19. Frequencies Charts
• Chart Type
• A pie chart displays the contribution of parts to a whole. Each slice of a pie
chart corresponds to a group that is defined by a single grouping variable.
• A bar chart displays the count for each distinct value or category as a
separate bar, allowing you to compare categories visually.
• A histogram also has bars, but they are plotted along an equal interval scale.
The height of each bar is the count of values of a quantitative variable falling
within the interval.
• A histogram shows the shape, center, and spread of the distribution. A
normal curve superimposed on a histogram helps you judge whether the
data are normally distributed.
• This feature requires the Statistics Base option.
• From the menus choose:
Analyze > Descriptive Statistics > Frequencies...

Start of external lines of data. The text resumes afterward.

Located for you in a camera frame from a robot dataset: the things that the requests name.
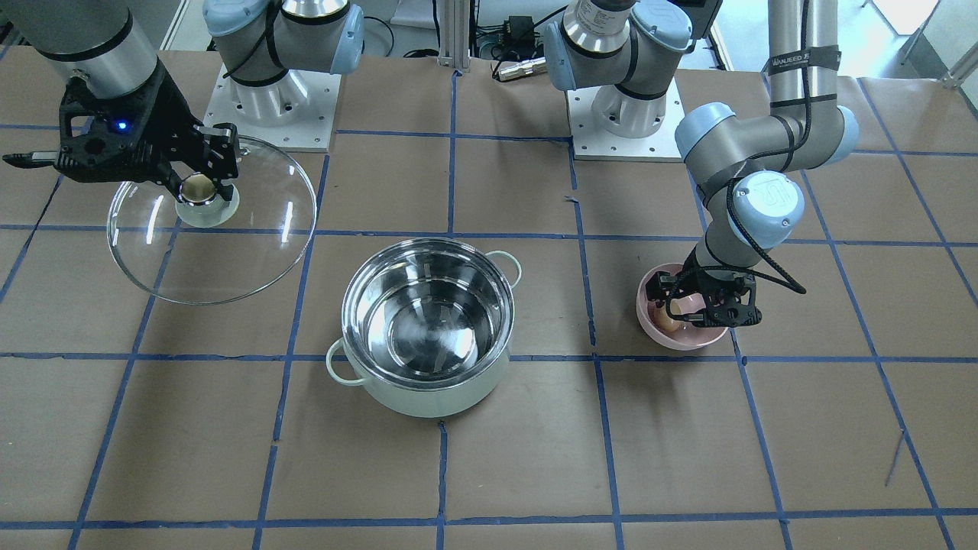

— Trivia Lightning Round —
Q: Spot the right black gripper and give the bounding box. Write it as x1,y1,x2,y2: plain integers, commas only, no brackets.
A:
3,60,240,205

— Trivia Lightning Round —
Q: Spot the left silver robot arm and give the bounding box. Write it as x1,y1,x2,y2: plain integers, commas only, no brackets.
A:
542,1,859,331

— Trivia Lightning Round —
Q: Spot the aluminium frame post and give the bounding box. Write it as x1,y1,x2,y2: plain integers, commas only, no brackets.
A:
433,1,474,73

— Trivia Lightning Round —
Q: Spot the black power adapter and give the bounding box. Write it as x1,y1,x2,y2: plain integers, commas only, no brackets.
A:
502,15,536,49

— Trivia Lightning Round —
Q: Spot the pink bowl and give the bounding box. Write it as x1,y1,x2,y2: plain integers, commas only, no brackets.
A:
635,264,729,351

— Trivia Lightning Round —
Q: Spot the pale green electric pot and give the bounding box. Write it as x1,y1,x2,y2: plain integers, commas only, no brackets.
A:
325,237,523,418

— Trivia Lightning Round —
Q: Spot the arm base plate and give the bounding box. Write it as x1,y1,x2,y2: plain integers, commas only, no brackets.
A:
203,70,342,154
565,81,685,163

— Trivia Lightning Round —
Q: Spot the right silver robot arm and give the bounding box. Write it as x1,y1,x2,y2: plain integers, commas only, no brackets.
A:
2,1,364,212

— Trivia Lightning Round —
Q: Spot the glass pot lid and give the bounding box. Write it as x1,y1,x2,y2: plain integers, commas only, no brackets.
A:
107,136,317,304

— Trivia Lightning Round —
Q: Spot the black cables bundle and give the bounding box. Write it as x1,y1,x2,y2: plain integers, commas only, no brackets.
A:
359,0,570,62

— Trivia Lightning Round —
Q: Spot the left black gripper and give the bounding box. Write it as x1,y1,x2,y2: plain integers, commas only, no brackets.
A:
646,251,761,328

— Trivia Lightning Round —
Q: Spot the silver metal cylinder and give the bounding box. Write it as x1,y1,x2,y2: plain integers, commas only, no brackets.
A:
493,58,547,83

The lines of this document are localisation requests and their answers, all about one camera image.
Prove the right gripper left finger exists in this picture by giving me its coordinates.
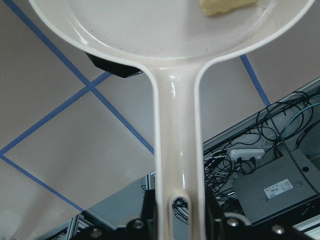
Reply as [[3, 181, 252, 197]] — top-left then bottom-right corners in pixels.
[[140, 189, 159, 240]]

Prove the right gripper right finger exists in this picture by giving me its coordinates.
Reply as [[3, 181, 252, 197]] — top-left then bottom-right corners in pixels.
[[204, 189, 226, 240]]

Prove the beige plastic dustpan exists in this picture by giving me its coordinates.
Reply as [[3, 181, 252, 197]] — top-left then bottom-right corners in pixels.
[[30, 0, 313, 240]]

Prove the white power strip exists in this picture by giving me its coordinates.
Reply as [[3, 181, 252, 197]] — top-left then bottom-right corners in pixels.
[[229, 148, 265, 161]]

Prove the grey network switch box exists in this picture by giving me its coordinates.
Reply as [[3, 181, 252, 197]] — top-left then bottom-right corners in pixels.
[[231, 149, 320, 225]]

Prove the apple core piece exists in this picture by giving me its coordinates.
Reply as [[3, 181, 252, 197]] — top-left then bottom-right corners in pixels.
[[198, 0, 259, 17]]

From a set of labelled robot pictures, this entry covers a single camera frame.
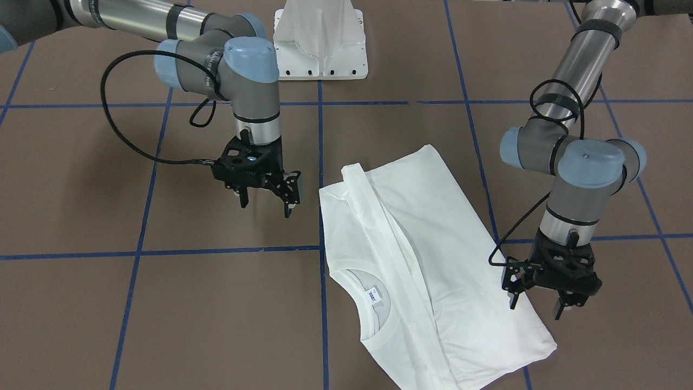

• In the Frequencies dialog box, click Charts.
20. Crosstabs
• The Crosstabs procedure forms two-way and multiway tables and provides a
variety of tests and measures of association for two-way tables. The
structure of the table and whether categories are ordered determine what
test or measure to use.
• Crosstabs' statistics and measures of association are computed for two-way
tables only. If you specify a row, a column, and a layer factor (control
variable), the Crosstabs procedure forms one panel of associated statistics
and measures for each value of the layer factor (or a combination of values
for two or more control variables). For example, if gender is a layer factor for
a table of married(yes, no) against life (is life exciting, routine, or dull), the
results for a two-way table for the females are computed separately from
those for the males and printed as panels following one another.